# [RECORDS SHOWN]
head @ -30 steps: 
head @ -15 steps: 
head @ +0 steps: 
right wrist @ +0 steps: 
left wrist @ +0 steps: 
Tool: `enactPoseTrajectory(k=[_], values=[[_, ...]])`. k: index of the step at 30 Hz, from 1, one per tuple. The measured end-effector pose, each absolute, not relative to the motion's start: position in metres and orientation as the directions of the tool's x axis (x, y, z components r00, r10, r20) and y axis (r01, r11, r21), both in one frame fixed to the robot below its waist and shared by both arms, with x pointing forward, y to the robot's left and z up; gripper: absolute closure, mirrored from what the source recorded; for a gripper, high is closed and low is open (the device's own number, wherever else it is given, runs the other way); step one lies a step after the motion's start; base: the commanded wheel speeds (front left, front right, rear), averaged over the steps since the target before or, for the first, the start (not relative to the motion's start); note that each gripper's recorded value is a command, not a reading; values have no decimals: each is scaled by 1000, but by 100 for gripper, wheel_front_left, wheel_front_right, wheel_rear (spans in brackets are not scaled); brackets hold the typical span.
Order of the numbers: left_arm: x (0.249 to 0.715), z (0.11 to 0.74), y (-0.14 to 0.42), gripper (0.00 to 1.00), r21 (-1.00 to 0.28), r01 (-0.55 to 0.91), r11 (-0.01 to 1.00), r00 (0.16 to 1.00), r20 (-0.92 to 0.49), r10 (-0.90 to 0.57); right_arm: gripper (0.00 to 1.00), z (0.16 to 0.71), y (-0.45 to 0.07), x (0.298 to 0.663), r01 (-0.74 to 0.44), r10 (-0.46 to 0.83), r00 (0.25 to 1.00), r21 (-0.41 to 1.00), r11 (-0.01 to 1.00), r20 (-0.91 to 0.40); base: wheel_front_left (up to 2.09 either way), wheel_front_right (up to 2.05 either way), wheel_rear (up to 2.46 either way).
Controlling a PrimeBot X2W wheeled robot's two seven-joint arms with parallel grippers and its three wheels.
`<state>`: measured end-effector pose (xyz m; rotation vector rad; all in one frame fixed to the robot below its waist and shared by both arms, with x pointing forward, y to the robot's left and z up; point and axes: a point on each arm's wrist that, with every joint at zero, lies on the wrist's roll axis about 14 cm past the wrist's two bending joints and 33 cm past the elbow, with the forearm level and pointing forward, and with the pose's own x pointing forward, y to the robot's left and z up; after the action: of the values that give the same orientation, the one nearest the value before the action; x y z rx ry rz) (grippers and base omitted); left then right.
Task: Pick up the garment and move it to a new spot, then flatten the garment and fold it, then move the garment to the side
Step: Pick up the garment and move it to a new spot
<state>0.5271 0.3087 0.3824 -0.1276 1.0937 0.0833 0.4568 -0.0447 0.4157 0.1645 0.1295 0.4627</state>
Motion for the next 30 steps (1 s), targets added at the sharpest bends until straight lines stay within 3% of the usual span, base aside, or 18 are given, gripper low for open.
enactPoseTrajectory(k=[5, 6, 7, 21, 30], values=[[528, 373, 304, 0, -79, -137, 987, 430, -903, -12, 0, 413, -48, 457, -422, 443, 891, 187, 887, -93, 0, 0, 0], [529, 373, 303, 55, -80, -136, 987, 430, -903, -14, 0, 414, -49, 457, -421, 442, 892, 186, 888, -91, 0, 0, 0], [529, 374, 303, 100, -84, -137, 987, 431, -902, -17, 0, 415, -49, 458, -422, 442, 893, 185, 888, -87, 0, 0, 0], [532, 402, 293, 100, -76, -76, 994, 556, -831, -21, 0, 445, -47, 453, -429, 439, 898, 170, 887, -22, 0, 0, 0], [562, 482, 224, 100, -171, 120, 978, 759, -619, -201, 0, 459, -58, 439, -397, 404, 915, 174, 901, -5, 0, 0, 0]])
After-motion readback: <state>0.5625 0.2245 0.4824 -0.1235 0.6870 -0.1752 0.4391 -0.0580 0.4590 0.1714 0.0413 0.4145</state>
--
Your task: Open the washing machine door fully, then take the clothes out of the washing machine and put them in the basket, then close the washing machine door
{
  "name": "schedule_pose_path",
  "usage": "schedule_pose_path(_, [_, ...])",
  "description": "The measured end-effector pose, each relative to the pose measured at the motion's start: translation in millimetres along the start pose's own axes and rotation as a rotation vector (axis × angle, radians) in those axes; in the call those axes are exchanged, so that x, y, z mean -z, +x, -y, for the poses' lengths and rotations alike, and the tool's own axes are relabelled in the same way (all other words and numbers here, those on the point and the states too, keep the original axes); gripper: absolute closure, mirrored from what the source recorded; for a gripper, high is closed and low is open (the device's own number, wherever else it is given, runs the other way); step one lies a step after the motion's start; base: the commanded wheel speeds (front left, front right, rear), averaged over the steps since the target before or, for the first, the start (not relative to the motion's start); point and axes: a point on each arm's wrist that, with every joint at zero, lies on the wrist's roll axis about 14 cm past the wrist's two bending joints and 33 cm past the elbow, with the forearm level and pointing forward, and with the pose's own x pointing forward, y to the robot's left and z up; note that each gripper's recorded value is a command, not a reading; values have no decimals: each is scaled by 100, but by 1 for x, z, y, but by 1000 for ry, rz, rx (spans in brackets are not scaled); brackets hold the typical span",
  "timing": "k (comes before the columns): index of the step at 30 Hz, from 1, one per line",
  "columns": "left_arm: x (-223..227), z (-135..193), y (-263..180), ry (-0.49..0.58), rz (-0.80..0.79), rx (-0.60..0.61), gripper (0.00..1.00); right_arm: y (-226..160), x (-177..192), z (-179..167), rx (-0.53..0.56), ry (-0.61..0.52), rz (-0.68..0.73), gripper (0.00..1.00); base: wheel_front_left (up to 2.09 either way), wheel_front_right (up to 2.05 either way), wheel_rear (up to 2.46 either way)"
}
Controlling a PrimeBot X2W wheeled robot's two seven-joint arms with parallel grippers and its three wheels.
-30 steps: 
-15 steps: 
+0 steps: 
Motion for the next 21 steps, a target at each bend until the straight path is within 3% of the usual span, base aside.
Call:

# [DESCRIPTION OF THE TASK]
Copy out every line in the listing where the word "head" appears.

# [SOLUTION]
head @ -30 steps: 
head @ -15 steps: 
head @ +0 steps: 

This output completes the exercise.